Вскоре после того, как юноши разговаривали со стариком о шейхе Али-Бану, случилось им проходить по той же улице в час утренней молитвы. Им вспомнился старик и его рассказ, и они пожалели шейха и взглянули на его дом. Но каково же было их удивление, когда они увидали, что весь он разубран на славу. На кровле, по которой прохаживались нарядные невольницы, развевались знамена и флаги, сени утопали в дорогих коврах, дальше, с широких ступеней, спускались шелковые ткани, улицу устилало прекрасное тонкое сукно, на которое многие позарились бы для праздничной одежды или для покрывала.
— Ишь как переменился шейх за несколько дней! — сказал молодой писец. — Уж не хочет ли он задать пир? Уж не хочет ли он, чтоб потрудились для него певцы и танцовщики? Взгляните на ковры! Пожалуй, ни у кого во всей Александрии не сыскать таких! А какое тонкое сукно на голой земле, просто даже жалко!
— Знаешь, что я думаю? — молвил другой. — Он, верно, ждет знатных гостей. Такие приготовления делаются по случаю приема повелите ля обширной страны или эфенди султана, когда они осчастливливают дом своим посещением. Кого же ждут здесь сегодня?
— Смотри-ка, кто это там внизу, — уж не наш ли старик? Он все знает и, верно, все нам растолкует. Эй, старичок! Нельзя ли вас попросить на минутку сюда? — окликнули они его; старик заметил их знаки и подошел к ним, ибо признал в них тех юношей, с которыми беседовал несколько дней тому назад. Они обратили его внимание на приготовления в доме шейха и спросили, не знает ли он, какого знатного гостя ожидают там.

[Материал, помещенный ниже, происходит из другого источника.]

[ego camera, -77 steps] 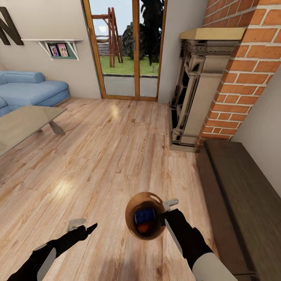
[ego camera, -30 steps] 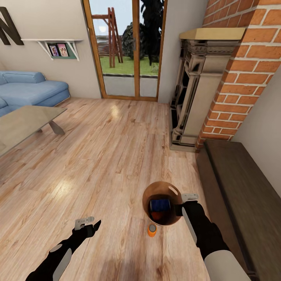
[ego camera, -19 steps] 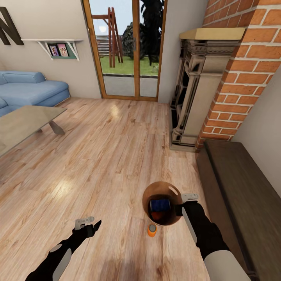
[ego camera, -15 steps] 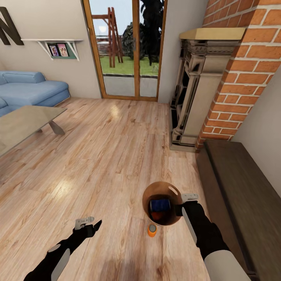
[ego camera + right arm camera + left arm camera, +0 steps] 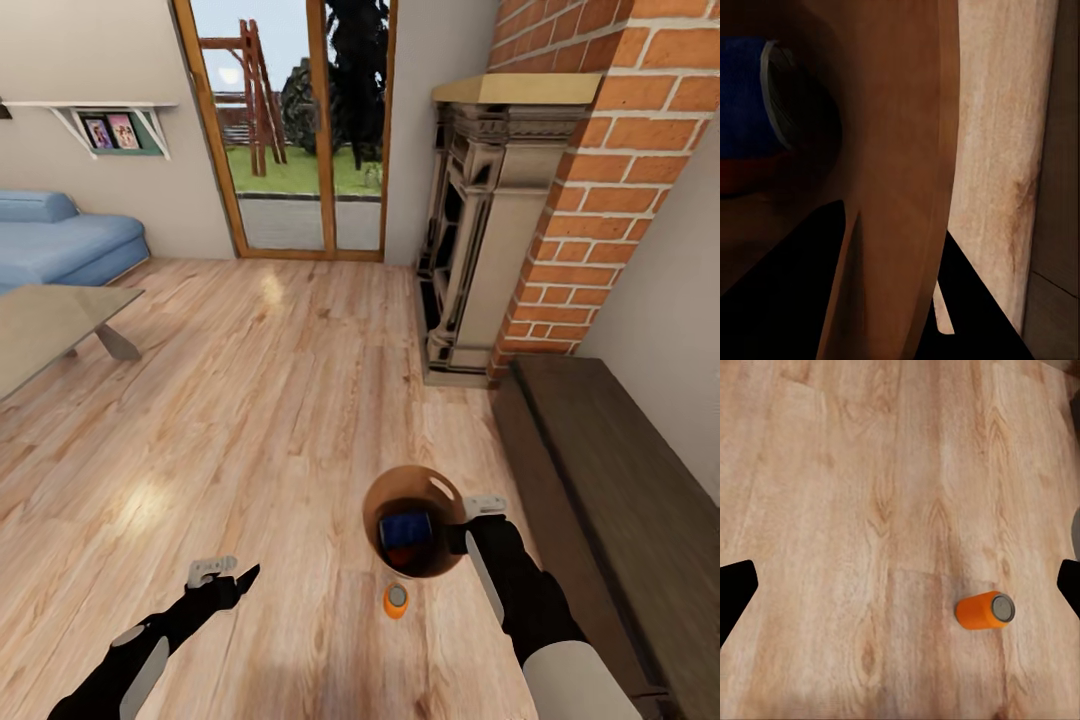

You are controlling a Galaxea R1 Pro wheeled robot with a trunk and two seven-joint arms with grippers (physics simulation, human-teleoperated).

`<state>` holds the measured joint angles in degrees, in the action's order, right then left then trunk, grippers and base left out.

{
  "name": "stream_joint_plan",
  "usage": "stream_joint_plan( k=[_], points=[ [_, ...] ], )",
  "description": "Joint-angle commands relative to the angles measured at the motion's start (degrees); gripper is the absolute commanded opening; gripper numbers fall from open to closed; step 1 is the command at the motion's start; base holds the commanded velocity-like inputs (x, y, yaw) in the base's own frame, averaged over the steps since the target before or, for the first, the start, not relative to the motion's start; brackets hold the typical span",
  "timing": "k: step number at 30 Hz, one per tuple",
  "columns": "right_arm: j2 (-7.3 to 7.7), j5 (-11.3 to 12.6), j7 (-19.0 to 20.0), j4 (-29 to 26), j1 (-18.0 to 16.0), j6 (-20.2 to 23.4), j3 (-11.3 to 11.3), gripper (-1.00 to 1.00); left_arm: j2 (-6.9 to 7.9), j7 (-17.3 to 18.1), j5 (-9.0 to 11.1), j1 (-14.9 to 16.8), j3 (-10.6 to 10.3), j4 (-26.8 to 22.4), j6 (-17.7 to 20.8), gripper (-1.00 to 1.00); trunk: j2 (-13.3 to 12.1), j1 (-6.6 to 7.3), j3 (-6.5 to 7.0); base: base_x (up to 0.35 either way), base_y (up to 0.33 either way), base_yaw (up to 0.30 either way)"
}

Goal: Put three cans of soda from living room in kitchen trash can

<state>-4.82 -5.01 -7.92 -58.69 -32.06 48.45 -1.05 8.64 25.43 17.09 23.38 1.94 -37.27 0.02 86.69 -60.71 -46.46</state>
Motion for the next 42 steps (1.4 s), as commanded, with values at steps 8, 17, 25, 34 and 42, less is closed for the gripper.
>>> stream_joint_plan(
  k=[8,17,25,34,42],
  points=[
    [-0.01,0.1,0.1,0.0,0.0,0.0,0.0,-1.0,0.08,0.1,0.0,0.0,0.0,0.0,0.0,1.0,0.0,0.0,0.04,0.01,0.02,-0.065],
    [-0.01,0.1,0.2,0.1,0.0,0.0,0.0,-1.0,0.84,3.9,0.0,0.0,0.1,0.0,0.0,1.0,0.0,0.0,0.26,0.07,0.077,-0.23],
    [-0.01,0.1,0.2,0.1,0.0,0.0,0.0,-1.0,1.02,4.3,0.0,0.0,0.1,0.0,0.0,1.0,0.0,0.0,0.51,0.176,0.243,-0.255],
    [-0.01,0.1,0.2,0.1,0.0,-0.1,0.0,-1.0,1.04,4.3,0.0,0.0,0.1,0.0,0.0,1.0,0.0,0.0,0.8,0.181,0.273,-0.257],
    [-0.01,0.1,0.2,0.1,0.0,-0.1,0.0,-1.0,1.03,4.3,0.0,0.0,0.1,0.0,0.0,1.0,0.0,0.0,0.91,0.099,0.158,-0.122]
  ],
)
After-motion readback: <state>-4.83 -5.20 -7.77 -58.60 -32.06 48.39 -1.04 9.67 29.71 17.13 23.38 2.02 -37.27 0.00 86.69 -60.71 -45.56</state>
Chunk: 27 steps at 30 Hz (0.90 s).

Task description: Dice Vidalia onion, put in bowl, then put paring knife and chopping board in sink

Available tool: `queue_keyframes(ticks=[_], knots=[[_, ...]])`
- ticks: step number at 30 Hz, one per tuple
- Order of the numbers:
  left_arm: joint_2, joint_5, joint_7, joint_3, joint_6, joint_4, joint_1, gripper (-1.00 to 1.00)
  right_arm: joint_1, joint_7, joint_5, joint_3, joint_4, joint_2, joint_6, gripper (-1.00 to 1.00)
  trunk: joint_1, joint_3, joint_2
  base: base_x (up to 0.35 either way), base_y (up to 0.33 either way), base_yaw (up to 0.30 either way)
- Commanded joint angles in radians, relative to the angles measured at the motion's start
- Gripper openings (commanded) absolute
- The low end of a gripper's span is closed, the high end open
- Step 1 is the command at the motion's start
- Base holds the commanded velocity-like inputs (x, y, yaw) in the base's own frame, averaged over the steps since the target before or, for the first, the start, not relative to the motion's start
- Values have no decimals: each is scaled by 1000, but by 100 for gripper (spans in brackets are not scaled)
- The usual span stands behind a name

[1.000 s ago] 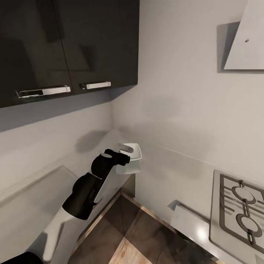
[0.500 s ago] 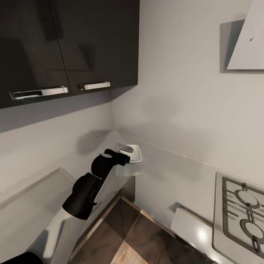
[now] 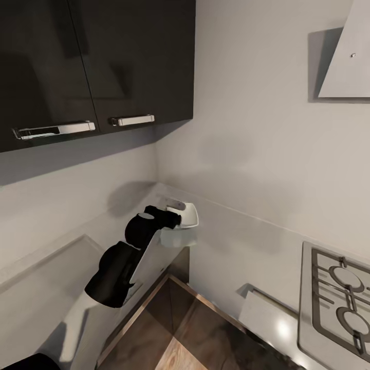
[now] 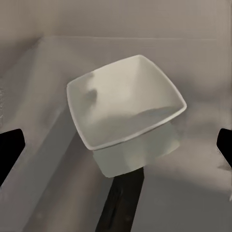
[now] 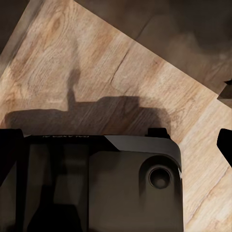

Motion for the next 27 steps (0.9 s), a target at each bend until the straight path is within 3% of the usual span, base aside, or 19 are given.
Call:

— Вы, верно, думаете, — ответил он, — Али-Бану задает веселый пир или знатный гость оказал честь его дому? Это не так; но сегодня, как вы знаете, двенадцатый день месяца Рамадана, а в этот день увели в заложники его сына.
— Но, клянусь бородой пророка, — воскликнул один из юношей, — все убрано так, словно здесь свадьба и пиршество, а на самом деле это памятный для него день печали. Как это понять? Согласитесь, у шейха все-таки несколько поврежден рассудок.
— Не судите ли вы по-прежнему слишком поспешно, мой молодой друг? — улыбаясь, спросил старик. — И на этот раз стрела у вас острая и хорошо отточена, тетива на луке натянута туго, и все же вы бьете далеко мимо цели. Узнайте же — сегодня шейх ждет своего сына.
— Так он найден? — воскликнули юноши и обрадовались за отца.
— Нет, и, верно, еще долго не найдется, но знайте: восемь или десять лет тому назад, когда шейх в скорби и печали справлял этот день по своему обычаю, — отпускал рабов и кормил и поил множество нищих, — случилось ему послать пищу и питье одному дервишу, в изнеможении прилегшему в тени его дома. А дервиш оказался святым человеком, сведущим в прорицаниях и в указаниях звезд. Подкрепившись от щедрот милостивого шейха, он приблизился к нему и сказал: «Мне известна причина твоего горя; ведь сегодня двенадцатое число месяца Рамадана, а в этот день ты лишился сына. Но утешься, день скорби превратится для тебя в день ликования, ибо знай: — B этот день вернется к тебе сын». — Так сказал дервиш. Усомниться в речах такого человека было бы грехом для мусульманина. Правда, скорбь Али не утихла, но все же каждый раз в этот день он ожидает возвращения сына и украшает дом, сени и лестницы так, словно тот может вернуться в любую минуту.